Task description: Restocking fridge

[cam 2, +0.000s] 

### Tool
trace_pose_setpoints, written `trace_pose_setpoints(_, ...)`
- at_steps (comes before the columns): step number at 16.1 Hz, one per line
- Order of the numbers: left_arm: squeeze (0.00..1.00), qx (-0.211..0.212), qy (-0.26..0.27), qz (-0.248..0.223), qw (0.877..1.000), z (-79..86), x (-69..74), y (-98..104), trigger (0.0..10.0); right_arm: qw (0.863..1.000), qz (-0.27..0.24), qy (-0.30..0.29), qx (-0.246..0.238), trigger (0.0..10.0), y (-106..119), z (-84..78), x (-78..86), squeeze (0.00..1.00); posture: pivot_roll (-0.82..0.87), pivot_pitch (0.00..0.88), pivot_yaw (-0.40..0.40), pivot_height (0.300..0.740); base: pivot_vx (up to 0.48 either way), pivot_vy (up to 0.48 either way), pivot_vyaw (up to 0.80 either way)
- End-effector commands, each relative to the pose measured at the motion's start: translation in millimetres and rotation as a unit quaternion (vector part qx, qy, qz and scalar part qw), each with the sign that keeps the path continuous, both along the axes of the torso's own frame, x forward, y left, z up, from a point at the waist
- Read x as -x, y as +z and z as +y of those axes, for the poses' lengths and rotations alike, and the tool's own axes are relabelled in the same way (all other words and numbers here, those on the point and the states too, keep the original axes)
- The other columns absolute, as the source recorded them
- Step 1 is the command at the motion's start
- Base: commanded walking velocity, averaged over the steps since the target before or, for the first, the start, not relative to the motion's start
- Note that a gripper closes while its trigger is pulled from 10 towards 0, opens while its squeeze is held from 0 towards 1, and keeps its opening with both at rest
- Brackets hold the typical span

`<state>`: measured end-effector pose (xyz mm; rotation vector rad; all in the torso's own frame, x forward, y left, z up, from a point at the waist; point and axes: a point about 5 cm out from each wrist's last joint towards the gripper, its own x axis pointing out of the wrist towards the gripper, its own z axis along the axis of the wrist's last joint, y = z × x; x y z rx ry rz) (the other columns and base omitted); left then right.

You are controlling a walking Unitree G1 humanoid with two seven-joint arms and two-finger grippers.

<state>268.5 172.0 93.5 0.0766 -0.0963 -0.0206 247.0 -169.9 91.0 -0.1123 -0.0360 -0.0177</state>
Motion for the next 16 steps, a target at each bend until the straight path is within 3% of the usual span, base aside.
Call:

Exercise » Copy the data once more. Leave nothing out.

Problem solution »
Task description: Restocking fridge

[cam 2, +0.000s] 

### Tool
trace_pose_setpoints, written `trace_pose_setpoints(_, ...)`
- at_steps (comes before the columns): step number at 16.1 Hz, one per line
- Order of the numbers: left_arm: squeeze (0.00..1.00), qx (-0.211..0.212), qy (-0.26..0.27), qz (-0.248..0.223), qw (0.877..1.000), z (-79..86), x (-69..74), y (-98..104), trigger (0.0..10.0); right_arm: qw (0.863..1.000), qz (-0.27..0.24), qy (-0.30..0.29), qx (-0.246..0.238), trigger (0.0..10.0), y (-106..119), z (-84..78), x (-78..86), squeeze (0.00..1.00); posture: pivot_roll (-0.82..0.87), pivot_pitch (0.00..0.88), pivot_yaw (-0.40..0.40), pivot_height (0.300..0.740); base: pivot_vx (up to 0.48 either way), pivot_vy (up to 0.48 either way), pivot_vyaw (up to 0.80 either way)
- End-effector commands, each relative to the pose measured at the motion's start: translation in millimetres and rotation as a unit quaternion (vector part qx, qy, qz and scalar part qw), each with the sign that keeps the path continuous, both along the axes of the torso's own frame, x forward, y left, z up, from a point at the waist
- Read x as -x, y as +z and z as +y of those axes, for the poses' lengths and rotations alike, and the tool's own axes are relabelled in the same way (all other words and numbers here, those on the point and the states too, keep the original axes)
- The other columns absolute, as the source recorded them
- Step 1 is the command at the motion's start
- Base: commanded walking velocity, averaged over the steps since the target before or, for the first, the start, not relative to the motion's start
- Note that a gripper closes while its trigger is pulled from 10 towards 0, opens while its squeeze is held from 0 towards 1, and keeps its opening with both at rest
- Brackets hold the typical span

`<state>`: measured end-effector pose (xyz mm; rotation vector rad; all in the torso's own frame, x forward, y left, z up, from a point at the waist; point and axes: a point about 5 cm out from each wrist's last joint towards the gripper, its own x axis pointing out of the wrist towards the gripper, its own z axis along the axis of the wrist's last joint, y = z × x; x y z rx ry rz) (the other columns and base omitted); left then right.

You are controlling a walking Unitree G1 humanoid with two seven-joint arms and two-finger grippers.

<state>268.5 172.0 93.5 0.0766 -0.0963 -0.0206 247.0 -169.9 91.0 -0.1123 -0.0360 -0.0177</state>
Motion for the next 16 steps, a target at each bend until the straight path is within 3% of the usual span, base aside.
Call:

Nothing else belongs to this exercise.